Toujours dans le domaine des analogies géométriques, Vigneau, Caissie et Bors (2006) explorent les différences quantitatives et qualitatives de la performance des universitaires en utilisant 14 items des APM de Raven. Ils mettent en évidence deux aspects qui peuvent expliquer ces différences lors de la réalisation des tâches d’analogie: la vitesse et les stratégies utilisées. En effet, ils constatent que les individus les plus performants sont ceux qui consacrent un temps relatif plus élevé dans l’inspection de la matrice, qui font une analyse complète de celle-ci et dont le temps de réaction dès l’apparition de l’item à la première saccade à la zone des alternatives est plus élevé. En effet, ils dépensent plus de temps dans le processus d’encodage, comme souligné par Sternberg (1977). Ces résultats corroborent ceux de Bethell-Fox et al. (1984) en révélant que la manière dont l’individu approche la matrice et

les alternatives est un aspect important de la performance. Ces deux études confirment que les personnes utilisant une stratégie de «response elimination», c'est-à-dire, qui procèdent par une comparaison entre les éléments de la matrice et ceux des alternatives sont ceux qui ont une faible capacité. Par contre, l’utilisation d’une stratégie de «constructive matching», qui implique la construction de la réponse idéale pour être ensuite comparé aux alternatives, est liée à une meilleure performance. En effet, Vigneau et al. (2006) constatent que les personnes qui passent un temps proportionnel plus élevé dans la matrice reflètent leur préférence dans l’utilisation des informations de la matrice pendant l’inspection d’un item, ce qui se traduit par des meilleures performances. En ce qui concerne le facteur vitesse, Vigneau et al. (2006) identifient une corrélation significative entre le temps passé dans les items plus faciles et le score. De ce fait, un temps d’inspection supérieur dans le processus d’encodage ainsi qu’une moindre inspection des items jugés faciles amènent à une meilleure performance.

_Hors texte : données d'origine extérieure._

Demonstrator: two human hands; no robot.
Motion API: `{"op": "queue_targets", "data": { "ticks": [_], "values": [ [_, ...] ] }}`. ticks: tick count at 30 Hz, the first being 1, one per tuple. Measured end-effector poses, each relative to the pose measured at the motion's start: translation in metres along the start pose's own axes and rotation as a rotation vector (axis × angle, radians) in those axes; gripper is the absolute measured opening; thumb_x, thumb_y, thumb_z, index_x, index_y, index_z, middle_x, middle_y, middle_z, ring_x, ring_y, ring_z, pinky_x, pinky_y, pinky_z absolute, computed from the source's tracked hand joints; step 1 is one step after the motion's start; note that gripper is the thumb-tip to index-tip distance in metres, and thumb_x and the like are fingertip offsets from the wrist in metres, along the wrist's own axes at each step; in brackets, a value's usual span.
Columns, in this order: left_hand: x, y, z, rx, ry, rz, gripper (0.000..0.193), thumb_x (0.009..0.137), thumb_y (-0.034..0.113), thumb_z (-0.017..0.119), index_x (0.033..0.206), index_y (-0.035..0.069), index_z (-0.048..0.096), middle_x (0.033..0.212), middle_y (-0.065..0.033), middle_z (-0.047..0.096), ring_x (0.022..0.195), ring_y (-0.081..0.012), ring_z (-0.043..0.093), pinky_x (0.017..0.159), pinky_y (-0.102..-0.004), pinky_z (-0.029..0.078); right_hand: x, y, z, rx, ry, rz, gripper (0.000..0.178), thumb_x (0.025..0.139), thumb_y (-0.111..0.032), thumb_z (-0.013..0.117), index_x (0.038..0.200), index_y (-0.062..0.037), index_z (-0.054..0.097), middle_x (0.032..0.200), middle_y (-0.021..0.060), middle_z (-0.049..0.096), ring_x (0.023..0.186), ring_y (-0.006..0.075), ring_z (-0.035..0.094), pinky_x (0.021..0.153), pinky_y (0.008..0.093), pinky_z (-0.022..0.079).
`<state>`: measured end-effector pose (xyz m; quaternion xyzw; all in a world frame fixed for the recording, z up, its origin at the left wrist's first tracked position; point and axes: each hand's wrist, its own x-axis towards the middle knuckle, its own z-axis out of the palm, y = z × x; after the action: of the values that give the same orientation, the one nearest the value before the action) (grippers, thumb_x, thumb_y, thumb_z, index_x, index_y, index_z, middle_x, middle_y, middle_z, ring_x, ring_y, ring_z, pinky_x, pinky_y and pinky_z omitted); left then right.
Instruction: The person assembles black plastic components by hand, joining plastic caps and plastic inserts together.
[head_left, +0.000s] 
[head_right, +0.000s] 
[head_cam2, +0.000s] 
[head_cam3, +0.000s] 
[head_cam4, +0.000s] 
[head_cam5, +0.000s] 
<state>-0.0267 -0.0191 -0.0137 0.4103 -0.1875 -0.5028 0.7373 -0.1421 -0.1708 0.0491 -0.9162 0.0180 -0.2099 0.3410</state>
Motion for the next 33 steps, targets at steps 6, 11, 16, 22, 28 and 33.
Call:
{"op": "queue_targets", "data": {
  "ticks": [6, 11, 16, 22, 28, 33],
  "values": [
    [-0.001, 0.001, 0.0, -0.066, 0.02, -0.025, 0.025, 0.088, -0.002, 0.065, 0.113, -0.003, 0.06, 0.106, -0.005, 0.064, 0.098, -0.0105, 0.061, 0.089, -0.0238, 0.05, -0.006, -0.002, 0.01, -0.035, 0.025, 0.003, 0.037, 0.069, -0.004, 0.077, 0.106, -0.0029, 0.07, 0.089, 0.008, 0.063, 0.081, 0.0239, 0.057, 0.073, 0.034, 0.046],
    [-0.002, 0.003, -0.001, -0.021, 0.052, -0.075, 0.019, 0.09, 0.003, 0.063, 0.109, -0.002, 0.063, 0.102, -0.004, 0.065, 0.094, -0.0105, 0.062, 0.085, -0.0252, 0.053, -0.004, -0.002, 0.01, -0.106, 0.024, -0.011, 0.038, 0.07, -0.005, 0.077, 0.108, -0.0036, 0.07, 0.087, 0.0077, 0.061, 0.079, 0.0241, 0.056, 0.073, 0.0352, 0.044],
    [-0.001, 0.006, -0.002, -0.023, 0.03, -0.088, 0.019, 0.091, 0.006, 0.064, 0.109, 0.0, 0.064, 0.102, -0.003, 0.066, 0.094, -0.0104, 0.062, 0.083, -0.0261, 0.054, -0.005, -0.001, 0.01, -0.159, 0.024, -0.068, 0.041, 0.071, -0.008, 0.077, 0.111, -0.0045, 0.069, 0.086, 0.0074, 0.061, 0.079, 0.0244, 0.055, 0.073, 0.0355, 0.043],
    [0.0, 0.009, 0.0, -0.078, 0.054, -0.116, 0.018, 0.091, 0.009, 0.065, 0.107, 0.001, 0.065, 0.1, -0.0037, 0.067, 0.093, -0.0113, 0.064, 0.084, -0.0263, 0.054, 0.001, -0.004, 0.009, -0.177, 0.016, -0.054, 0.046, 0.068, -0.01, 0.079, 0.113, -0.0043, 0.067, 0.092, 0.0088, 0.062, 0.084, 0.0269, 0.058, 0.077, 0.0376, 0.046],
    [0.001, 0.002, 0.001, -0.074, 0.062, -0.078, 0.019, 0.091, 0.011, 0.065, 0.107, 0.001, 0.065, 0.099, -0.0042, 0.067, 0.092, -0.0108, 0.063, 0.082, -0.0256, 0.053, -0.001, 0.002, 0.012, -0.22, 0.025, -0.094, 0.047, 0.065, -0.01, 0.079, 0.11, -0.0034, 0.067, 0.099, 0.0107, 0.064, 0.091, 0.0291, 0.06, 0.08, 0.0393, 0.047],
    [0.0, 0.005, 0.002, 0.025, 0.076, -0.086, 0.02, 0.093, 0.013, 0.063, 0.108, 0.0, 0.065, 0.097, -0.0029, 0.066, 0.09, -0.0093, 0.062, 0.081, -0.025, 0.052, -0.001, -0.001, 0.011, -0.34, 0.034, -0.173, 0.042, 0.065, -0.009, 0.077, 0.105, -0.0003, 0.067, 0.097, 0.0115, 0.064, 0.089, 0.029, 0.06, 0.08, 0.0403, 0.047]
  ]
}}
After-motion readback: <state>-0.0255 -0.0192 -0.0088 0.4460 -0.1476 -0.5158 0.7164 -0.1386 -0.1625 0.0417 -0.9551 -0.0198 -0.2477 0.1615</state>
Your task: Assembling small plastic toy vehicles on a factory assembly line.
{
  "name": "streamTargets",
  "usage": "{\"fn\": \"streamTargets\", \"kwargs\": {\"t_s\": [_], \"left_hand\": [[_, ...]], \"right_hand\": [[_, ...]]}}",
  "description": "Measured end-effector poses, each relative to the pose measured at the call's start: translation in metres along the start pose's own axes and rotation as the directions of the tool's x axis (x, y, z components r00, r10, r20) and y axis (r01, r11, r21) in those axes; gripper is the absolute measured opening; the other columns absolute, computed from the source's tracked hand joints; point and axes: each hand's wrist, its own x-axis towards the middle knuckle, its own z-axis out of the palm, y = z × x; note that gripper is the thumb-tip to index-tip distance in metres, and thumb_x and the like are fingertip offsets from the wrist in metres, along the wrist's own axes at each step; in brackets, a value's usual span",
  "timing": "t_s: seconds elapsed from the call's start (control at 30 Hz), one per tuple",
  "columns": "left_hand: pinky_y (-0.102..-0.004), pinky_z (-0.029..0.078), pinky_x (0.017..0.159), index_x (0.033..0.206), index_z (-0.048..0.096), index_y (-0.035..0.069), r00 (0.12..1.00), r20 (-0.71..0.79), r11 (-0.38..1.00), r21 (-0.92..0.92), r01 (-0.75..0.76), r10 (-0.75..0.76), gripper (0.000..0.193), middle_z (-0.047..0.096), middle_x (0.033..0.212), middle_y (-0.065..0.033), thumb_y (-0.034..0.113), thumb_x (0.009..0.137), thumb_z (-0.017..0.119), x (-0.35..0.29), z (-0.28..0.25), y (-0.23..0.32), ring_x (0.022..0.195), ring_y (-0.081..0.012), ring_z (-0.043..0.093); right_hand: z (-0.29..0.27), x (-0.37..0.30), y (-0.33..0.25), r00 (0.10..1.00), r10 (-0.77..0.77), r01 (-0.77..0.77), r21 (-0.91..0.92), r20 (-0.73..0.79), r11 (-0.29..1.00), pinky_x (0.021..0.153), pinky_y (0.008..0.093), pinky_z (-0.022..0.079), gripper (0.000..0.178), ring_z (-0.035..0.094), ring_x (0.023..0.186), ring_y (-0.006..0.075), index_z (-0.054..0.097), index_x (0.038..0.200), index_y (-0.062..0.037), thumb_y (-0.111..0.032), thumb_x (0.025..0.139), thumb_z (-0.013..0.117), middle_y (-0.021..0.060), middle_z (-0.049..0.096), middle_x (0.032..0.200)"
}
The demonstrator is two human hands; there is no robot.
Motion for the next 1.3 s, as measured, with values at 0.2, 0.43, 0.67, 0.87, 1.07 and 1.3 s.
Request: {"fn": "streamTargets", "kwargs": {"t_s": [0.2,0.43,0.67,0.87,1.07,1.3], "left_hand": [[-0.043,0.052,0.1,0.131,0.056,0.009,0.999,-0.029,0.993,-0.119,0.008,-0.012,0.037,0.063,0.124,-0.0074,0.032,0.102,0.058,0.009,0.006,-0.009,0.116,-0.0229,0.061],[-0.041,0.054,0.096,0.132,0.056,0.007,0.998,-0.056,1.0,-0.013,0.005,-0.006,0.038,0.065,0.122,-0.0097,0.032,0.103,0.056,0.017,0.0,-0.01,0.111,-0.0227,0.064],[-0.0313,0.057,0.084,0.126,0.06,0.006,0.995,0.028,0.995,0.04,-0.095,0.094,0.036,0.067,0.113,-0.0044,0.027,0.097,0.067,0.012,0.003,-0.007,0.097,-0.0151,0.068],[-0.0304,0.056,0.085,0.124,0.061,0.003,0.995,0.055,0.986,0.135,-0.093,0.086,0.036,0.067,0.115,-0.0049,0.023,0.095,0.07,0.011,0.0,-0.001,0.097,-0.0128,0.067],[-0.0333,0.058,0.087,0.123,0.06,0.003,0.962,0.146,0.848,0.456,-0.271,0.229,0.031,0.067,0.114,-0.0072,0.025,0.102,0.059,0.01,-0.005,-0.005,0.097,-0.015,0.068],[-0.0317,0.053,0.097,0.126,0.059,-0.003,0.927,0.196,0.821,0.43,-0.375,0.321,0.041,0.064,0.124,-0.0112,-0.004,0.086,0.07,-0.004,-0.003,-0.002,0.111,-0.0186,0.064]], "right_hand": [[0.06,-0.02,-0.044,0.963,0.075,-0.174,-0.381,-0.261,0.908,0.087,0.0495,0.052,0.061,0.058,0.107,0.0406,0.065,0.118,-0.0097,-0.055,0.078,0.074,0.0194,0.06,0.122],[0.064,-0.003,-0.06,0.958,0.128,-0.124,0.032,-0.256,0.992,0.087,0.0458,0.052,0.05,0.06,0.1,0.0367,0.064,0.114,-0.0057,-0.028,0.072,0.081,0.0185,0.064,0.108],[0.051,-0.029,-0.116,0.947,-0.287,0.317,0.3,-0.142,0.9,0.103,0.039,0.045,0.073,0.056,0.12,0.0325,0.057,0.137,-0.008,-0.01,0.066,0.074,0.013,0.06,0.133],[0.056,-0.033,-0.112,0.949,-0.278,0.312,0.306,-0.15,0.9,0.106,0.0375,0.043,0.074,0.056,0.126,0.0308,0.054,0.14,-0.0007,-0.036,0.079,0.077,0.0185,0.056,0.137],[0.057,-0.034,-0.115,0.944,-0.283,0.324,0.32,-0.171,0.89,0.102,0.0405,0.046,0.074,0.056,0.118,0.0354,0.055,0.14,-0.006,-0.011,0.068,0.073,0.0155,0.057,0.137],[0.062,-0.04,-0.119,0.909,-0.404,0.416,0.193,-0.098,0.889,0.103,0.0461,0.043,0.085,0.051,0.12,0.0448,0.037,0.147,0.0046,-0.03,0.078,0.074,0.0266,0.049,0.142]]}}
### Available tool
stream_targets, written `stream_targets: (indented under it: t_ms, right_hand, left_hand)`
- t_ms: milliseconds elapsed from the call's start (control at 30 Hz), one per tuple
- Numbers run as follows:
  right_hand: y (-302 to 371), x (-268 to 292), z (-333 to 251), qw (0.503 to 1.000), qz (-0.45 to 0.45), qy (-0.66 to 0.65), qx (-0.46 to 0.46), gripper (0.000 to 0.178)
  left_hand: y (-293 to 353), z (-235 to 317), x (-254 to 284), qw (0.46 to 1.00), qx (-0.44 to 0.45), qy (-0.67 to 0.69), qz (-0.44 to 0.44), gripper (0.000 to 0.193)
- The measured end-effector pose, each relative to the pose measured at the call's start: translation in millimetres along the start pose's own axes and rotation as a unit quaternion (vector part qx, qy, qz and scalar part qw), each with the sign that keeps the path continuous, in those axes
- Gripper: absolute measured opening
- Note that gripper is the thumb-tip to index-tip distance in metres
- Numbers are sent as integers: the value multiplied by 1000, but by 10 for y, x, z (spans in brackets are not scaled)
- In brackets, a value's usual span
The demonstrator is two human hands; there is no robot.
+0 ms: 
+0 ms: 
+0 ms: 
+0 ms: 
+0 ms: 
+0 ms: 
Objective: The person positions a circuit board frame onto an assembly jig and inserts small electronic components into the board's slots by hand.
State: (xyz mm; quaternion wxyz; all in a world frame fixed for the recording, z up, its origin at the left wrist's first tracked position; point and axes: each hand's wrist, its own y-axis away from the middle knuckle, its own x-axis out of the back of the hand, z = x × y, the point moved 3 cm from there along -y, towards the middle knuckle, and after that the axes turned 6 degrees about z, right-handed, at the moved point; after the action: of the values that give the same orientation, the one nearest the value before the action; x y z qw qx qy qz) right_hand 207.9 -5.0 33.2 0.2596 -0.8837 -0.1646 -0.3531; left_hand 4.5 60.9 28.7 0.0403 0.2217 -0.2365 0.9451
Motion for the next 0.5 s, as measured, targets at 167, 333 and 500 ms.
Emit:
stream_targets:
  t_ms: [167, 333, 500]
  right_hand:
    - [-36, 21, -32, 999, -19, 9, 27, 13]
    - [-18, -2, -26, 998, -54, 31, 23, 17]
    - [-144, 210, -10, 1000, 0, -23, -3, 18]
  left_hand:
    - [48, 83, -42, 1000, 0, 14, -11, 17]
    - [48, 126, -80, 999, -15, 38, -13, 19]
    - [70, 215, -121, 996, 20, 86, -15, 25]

L’analyse des fixations oculaires dans l’étude de Carpenter et al. (1990) montre comment les personnes gèrent la complexité d’une tâche. Pour cela, ils utilisent les Matrices Progressives de Raven (SPM) avec des adolescents ainsi qu’avec des adultes et enregistrent leurs mouvements oculaires en même temps que leurs verbalisations. L’analyse de ces deux informations montre que la découverte des règles dans une matrice a un caractère incrémentiel. Ils constatent alors que tous les individus segmentent le problème en sous problèmes et résolvent chaque sous problème de manière successive. Ainsi, l’inférence des règles est effectuée une par une, en analysant deux éléments consécutifs, avec un temps long entre chaque inférence. Cette décomposition est faite afin que le traitement de l’information dans la mémoire de travail se fasse de manière plus efficace. Ils concluent que les différences entre les sujets se trouvent dans leur capacité à induire des relations abstraites et dans la capacité de leur mémoire de travail.

Comme nous venons de le voir, les informations recueillies à travers l’enregistrement des mouvements oculaires sont à même de fournir des indications considérables sur le processus de traitement de l’information et cela dans divers domaines.